Interesting take -- the point of my comment was noting how much problem solving and innovation was accomplished in less time in WWII than by the alleged troop lovers during the Iraq war. The point is not so much based on any equivalence between the two wars for the necessity for problem solving -- just to show how much can be done when someone really really cares.

Without question, the shock of WWII combat experience created a unique fever for innovation for every type of weapons system -- not something one could fairly expect to exist for lower level conflicts like Iraq.

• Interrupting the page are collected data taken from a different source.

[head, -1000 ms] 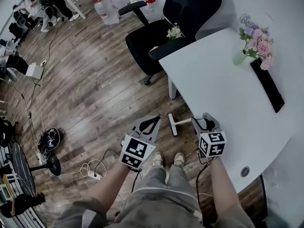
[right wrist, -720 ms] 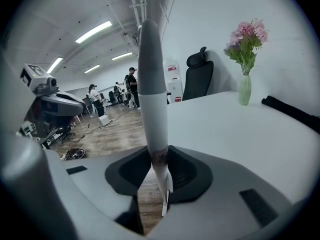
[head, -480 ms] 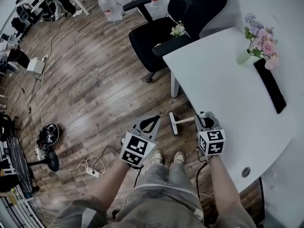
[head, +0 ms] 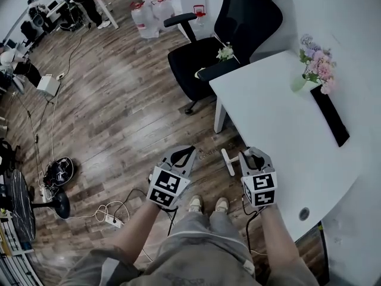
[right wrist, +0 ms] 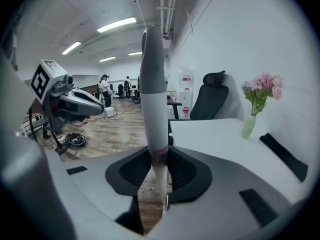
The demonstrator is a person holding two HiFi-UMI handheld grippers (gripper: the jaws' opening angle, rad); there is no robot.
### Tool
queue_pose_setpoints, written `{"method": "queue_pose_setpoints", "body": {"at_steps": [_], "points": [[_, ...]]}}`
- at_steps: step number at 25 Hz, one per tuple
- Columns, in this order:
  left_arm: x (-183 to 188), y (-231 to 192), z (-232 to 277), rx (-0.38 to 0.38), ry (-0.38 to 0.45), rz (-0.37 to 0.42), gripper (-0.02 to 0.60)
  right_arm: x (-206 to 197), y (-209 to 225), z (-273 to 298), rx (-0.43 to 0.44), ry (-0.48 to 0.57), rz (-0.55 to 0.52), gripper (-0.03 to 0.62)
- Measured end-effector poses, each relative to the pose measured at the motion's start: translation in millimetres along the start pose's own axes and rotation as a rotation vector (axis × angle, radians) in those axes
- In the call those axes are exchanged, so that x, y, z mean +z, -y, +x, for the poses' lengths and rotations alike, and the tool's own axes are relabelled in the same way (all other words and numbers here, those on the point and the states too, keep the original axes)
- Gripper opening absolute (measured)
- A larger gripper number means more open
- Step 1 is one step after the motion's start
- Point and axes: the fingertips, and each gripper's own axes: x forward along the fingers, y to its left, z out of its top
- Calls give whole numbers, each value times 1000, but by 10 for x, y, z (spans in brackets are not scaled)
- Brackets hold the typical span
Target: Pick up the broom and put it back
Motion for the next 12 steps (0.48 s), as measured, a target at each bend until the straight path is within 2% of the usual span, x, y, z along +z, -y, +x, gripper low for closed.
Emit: {"method": "queue_pose_setpoints", "body": {"at_steps": [6,12], "points": [[436,-28,-372,45,92,42,17,711,-117,-685,7,94,-78,118],[990,-6,-920,83,224,75,17,1467,-268,-1363,30,228,-75,118]]}}
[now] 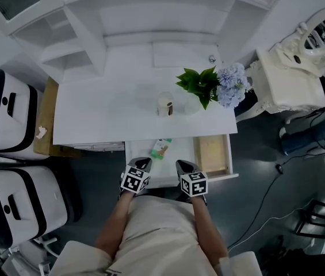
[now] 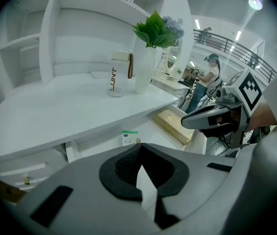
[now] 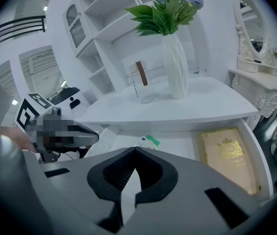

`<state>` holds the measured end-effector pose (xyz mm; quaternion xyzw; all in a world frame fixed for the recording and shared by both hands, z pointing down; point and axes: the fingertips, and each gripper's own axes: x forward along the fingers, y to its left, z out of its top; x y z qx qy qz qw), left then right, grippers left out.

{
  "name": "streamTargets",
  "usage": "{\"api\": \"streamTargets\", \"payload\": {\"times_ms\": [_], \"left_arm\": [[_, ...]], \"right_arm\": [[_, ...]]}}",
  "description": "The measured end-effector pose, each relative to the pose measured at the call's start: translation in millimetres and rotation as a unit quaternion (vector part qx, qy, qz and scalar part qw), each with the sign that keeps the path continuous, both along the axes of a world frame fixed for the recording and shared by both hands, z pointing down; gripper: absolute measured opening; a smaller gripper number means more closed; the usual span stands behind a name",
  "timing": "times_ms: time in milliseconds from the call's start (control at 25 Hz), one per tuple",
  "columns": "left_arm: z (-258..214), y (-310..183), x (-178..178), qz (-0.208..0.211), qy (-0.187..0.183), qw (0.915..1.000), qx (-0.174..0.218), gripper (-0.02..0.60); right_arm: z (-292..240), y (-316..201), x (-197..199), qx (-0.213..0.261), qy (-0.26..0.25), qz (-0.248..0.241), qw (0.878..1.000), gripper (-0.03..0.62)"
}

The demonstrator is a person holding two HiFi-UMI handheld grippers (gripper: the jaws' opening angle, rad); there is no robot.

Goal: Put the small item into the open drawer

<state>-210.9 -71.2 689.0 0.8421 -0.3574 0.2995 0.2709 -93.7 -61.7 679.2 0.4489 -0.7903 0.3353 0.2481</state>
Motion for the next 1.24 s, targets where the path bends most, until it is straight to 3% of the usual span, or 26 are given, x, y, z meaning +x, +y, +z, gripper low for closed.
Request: {"api": "streamTargets", "payload": {"times_ms": [1240], "left_arm": [[-1.2,3.7,7.6,0.008,0.014,0.9999,-0.005,0.017]], "right_arm": [[1.6,6.7,2.1,0.004,0.009,-0.005,1.0,0.025]]}}
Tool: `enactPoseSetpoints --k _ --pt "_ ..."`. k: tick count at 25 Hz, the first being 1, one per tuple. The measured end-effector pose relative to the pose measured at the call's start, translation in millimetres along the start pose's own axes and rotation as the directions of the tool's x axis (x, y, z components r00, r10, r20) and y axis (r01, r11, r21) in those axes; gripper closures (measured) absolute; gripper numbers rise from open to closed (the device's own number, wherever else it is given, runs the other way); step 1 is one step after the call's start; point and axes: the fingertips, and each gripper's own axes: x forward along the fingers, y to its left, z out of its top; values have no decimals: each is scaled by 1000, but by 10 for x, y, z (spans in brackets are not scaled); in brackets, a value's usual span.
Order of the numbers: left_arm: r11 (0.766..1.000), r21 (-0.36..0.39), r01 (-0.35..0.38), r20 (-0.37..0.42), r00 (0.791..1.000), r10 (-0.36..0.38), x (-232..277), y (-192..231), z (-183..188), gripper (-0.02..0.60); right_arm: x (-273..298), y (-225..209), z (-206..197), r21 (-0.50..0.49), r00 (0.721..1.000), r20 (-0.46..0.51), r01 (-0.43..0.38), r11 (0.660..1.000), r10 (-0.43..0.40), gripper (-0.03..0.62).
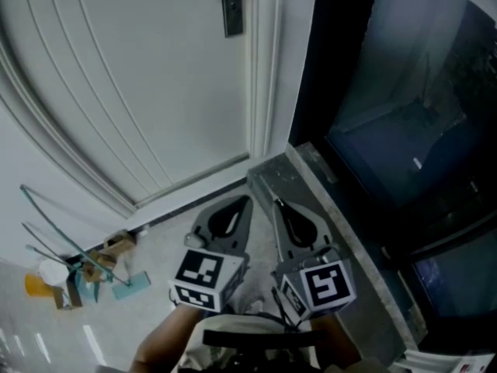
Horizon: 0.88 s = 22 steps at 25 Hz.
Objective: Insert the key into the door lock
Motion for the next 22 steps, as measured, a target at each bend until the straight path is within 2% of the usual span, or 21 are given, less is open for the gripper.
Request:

But when you compare WWII problem-solving to up-armored humvees and body armor, its just sickening how little has been done on something so basic.

Which, in a way, bothers me more, in that we have had ample time to see the problems of COIN and avoid the worst mistakes, but we seem to be intent on repeating every one of them.

One of the sad things about the Iraq war is the extent to which the US military, despite all of its brainpower on the subject, still does not seem able to implement effective COIN. Not that it makes much difference for this absurd conflict which has been misfought in so many more important ways than this, but still a discouraging thing to see should we actually need the skill for some other war.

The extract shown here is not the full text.